日系人も代を重ねれば、現地への帰属意識が強まり、日本への関心が薄れる。首相は「ルーツに誇りを持てるように日本を光り輝く良い国にしていく」と強調した。

日系人の力を借りるには日本側も努力を求められる。日本の魅力をもっと高めると同時に日系人への理解を深めたい。
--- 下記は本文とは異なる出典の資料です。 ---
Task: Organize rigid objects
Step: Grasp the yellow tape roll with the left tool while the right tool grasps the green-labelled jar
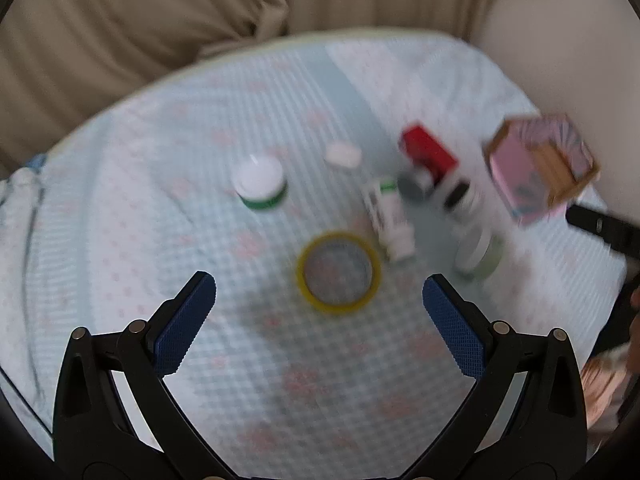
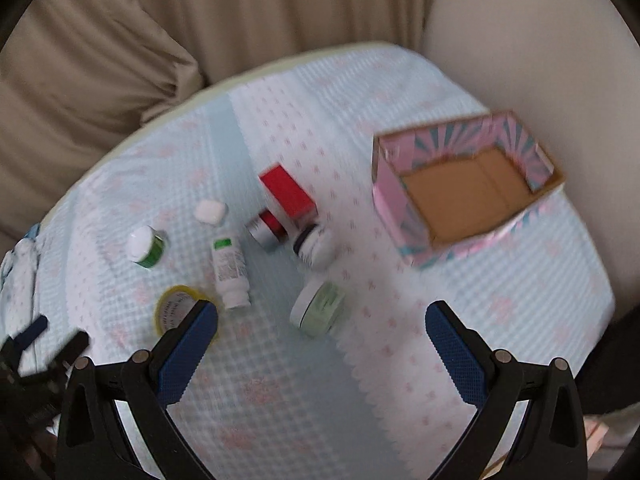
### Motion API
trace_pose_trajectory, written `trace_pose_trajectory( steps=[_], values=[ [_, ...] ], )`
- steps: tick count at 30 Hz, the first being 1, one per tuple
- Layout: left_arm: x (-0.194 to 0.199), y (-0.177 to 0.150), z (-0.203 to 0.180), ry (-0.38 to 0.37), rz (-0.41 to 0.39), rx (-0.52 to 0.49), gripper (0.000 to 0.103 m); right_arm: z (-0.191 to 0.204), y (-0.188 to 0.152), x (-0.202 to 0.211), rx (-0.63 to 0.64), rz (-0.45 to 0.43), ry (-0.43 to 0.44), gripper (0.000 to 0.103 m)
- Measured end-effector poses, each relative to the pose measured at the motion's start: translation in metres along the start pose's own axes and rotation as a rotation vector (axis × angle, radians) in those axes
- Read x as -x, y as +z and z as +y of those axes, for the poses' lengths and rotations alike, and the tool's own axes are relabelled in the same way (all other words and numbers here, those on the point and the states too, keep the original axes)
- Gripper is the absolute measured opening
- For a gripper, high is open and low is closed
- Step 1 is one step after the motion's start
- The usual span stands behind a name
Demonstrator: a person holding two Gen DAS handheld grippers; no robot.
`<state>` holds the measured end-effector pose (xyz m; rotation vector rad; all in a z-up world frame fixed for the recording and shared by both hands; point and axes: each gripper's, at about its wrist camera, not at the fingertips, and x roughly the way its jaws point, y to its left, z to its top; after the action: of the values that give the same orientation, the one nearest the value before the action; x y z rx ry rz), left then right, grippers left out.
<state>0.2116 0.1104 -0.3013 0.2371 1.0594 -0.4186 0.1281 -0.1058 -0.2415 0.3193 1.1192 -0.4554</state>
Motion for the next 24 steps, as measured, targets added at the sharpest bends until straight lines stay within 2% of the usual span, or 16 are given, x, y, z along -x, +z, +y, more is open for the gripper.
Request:
trace_pose_trajectory(
  steps=[6,12,18,24],
  values=[
    [-0.078,-0.039,-0.011,-0.053,0.063,-0.017,0.103,0.005,-0.018,-0.067,-0.044,0.095,-0.056,0.103],
    [-0.146,-0.061,-0.021,-0.037,0.098,-0.030,0.103,0.005,-0.026,-0.122,-0.101,0.150,-0.092,0.103],
    [-0.171,-0.058,-0.024,0.000,0.053,-0.055,0.103,0.002,-0.028,-0.165,-0.203,0.218,-0.124,0.102],
    [-0.180,-0.037,-0.030,0.020,0.043,-0.109,0.103,-0.003,-0.024,-0.190,-0.271,0.290,-0.144,0.086]
  ],
)
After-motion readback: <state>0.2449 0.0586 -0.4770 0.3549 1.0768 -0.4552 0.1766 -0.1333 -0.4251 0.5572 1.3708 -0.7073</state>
地球の至るところで日本を支援してくれる「応援団」に関心を寄せることから、新たな時代の協力策は生まれる。

(川上進平)

 

 

【関連記事】

 

 



多様な観点からニュースを考える

※掲載される投稿は投稿者個人の見解であり、日本経済新聞社の見解ではありません。

 

今村卓のアバター
今村卓丸紅 執行役員 丸紅経済研究所長・グローバル総括部長

ひとこと解説

多くの日本企業の海外進出を支えてきたのも現地に永住する日本人とその次世代の日系人の皆さんです。

駐在した米国で深く実感しました。

進出日系企業のスタッフや同企業の弁護士や会計士など役割はいろいろ、その貢献は記事の水先案内人を超えています。

自らの現地での苦労と努力を活かし、進出日系企業が現地の社会へ溶け込み、よき現地企業へ進化する過程を主導し、加速させる重要な役割を果たしてきています。

3世、4世になっている国では政治家、重要閣僚になる日系人もいます。

日本の外交も頼りにしているのでは。 今後は企業の現地法人と本社での幹部登用、二重国籍、日本の政府や経済界が貢献を称える。急いで進めるべきだと思います。

 (更新)
 
 
 
日経記事2024.05.17より引用
 
ーーーーーーーーーーーーーーーーーーーーーーーー
 
少子化の対策として、良いアイデアじゃないでしょうか。